#### ASSIGNMENT
From the entries that follow, work out how many lines contain "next". Write the number only.

#### INPUT RECORDS
"""

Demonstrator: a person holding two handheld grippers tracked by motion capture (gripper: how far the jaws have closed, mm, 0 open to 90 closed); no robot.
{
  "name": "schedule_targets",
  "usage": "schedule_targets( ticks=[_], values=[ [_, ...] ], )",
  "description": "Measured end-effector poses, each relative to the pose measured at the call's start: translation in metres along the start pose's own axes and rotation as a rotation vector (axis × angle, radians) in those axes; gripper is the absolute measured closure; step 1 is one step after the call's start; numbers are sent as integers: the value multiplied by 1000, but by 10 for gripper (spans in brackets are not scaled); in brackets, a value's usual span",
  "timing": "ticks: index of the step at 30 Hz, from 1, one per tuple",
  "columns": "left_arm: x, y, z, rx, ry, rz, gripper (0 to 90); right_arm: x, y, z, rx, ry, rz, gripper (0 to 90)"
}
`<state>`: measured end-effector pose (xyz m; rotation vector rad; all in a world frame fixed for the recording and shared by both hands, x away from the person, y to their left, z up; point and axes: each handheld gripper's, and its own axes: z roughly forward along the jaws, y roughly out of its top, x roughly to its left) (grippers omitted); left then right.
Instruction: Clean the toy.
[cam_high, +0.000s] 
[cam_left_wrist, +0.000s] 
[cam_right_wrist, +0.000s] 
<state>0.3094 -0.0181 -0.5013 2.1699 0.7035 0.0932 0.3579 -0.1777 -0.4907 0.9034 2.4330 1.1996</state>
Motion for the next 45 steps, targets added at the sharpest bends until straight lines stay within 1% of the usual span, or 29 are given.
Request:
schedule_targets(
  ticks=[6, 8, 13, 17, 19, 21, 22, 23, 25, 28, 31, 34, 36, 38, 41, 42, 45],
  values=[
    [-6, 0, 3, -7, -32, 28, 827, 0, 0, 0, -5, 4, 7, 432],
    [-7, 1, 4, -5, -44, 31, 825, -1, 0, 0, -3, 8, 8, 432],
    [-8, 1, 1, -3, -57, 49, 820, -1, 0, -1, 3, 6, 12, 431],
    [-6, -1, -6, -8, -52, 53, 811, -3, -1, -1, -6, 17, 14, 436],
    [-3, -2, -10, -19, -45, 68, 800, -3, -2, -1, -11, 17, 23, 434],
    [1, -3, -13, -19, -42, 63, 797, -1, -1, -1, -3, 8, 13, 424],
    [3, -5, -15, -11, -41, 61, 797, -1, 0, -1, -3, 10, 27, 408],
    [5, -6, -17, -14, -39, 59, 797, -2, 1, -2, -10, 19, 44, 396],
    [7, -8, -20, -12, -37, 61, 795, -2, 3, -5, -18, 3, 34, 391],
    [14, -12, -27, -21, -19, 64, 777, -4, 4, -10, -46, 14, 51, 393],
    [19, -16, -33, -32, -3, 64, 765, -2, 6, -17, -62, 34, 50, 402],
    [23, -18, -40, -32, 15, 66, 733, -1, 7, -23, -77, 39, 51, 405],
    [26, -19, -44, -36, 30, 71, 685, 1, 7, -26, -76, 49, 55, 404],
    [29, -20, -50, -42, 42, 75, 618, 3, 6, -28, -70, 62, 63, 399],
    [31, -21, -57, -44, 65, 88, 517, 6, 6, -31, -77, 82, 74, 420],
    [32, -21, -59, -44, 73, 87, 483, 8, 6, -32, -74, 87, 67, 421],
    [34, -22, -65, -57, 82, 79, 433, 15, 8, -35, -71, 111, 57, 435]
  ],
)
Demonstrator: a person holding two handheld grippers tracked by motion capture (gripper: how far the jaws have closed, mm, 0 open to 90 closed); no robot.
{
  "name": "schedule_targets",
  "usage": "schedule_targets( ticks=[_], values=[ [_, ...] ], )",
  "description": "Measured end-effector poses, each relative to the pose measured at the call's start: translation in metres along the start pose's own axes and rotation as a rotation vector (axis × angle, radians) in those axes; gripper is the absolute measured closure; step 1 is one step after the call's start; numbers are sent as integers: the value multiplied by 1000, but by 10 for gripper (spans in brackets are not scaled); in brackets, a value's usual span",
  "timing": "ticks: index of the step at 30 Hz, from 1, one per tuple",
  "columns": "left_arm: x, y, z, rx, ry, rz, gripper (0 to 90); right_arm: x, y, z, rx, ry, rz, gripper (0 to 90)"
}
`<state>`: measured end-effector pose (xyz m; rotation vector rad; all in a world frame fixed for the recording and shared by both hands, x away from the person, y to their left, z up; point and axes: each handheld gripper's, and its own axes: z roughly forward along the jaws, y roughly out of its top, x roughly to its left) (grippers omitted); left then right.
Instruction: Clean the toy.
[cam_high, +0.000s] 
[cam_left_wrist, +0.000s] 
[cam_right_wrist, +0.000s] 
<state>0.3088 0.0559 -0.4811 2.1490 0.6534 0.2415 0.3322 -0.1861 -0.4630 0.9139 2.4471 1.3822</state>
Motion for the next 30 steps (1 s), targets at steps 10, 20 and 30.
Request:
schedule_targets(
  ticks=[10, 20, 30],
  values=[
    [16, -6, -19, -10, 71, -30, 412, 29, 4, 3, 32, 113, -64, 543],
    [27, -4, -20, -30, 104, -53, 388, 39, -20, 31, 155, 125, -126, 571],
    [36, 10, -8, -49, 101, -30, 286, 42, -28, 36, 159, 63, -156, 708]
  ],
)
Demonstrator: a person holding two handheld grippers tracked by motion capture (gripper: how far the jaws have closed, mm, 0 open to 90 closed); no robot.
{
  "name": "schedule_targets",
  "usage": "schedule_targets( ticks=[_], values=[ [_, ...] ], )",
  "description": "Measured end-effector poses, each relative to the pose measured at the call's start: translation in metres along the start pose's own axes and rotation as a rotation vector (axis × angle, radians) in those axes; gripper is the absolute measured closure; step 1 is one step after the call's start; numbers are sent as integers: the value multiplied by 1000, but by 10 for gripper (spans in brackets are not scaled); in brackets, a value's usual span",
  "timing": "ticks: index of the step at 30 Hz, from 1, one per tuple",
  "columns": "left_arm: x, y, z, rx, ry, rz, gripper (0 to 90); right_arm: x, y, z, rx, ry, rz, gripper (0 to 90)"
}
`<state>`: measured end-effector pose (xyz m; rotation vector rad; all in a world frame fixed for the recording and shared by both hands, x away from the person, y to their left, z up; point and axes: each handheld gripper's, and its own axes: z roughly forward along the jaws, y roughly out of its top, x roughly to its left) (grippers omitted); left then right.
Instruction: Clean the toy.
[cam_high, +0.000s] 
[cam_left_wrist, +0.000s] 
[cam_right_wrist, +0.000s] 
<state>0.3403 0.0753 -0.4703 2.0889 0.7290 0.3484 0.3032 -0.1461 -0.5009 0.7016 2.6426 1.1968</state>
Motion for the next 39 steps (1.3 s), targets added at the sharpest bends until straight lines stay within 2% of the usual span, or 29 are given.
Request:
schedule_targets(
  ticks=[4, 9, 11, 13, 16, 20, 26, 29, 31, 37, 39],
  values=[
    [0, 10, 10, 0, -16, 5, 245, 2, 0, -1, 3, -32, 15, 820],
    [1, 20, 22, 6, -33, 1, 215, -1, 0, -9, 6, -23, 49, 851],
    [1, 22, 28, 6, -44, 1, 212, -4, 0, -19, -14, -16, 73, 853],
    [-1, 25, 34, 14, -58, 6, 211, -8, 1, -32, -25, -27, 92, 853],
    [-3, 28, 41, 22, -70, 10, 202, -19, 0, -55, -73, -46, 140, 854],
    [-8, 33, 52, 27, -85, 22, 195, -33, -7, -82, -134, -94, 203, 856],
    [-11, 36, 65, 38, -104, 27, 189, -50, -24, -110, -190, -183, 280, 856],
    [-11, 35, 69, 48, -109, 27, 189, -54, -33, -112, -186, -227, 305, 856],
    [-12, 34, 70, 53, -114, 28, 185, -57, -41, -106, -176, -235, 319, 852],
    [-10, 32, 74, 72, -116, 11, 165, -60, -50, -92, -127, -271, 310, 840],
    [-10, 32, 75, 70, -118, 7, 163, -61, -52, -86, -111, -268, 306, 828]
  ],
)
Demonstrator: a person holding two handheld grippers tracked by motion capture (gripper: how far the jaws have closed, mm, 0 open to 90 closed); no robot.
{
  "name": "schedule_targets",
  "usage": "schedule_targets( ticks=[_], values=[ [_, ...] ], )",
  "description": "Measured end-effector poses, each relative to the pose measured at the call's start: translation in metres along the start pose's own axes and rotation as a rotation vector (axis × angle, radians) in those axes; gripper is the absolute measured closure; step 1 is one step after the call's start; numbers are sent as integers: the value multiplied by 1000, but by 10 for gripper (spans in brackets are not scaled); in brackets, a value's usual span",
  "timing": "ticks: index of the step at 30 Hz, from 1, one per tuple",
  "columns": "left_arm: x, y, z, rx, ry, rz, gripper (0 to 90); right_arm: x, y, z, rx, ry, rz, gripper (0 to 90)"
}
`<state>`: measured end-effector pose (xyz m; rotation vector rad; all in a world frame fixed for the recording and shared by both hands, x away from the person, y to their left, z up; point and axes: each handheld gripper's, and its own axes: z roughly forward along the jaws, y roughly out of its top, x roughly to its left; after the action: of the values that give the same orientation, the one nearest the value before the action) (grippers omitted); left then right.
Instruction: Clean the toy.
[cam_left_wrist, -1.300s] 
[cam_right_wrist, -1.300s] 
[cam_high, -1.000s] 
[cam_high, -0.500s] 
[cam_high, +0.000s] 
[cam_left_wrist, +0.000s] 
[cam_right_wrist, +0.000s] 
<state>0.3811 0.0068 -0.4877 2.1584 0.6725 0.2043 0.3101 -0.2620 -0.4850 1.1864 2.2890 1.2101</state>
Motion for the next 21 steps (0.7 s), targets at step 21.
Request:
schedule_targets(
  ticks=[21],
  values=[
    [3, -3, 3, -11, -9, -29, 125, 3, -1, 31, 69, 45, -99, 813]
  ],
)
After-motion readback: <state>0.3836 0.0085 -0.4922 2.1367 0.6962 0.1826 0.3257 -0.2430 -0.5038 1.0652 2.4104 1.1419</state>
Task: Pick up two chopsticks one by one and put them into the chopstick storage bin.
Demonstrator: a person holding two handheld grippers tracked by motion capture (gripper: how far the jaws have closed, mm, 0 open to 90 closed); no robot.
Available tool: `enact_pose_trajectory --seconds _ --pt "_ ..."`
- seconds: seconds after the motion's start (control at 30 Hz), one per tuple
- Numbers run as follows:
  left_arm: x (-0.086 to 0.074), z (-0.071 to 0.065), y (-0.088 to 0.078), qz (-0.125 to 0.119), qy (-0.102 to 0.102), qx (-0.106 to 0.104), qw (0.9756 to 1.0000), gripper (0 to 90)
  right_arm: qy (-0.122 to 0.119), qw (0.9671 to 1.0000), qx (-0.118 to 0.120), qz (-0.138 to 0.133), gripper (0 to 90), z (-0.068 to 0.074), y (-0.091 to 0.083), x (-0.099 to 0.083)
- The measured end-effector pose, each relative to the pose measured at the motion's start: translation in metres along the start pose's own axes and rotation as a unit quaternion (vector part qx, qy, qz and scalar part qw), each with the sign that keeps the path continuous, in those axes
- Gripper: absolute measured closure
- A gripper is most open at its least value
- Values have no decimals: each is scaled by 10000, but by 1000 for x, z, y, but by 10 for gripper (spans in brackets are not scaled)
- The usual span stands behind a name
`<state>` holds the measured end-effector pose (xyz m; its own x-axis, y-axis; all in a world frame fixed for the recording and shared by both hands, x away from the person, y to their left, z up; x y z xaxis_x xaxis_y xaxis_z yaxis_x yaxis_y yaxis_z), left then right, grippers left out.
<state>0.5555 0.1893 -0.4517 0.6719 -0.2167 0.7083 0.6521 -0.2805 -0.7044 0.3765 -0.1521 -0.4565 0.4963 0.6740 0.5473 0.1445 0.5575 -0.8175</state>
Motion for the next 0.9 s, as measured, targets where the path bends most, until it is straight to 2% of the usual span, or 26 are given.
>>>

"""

#### SOLUTION TO THE EXERCISE
5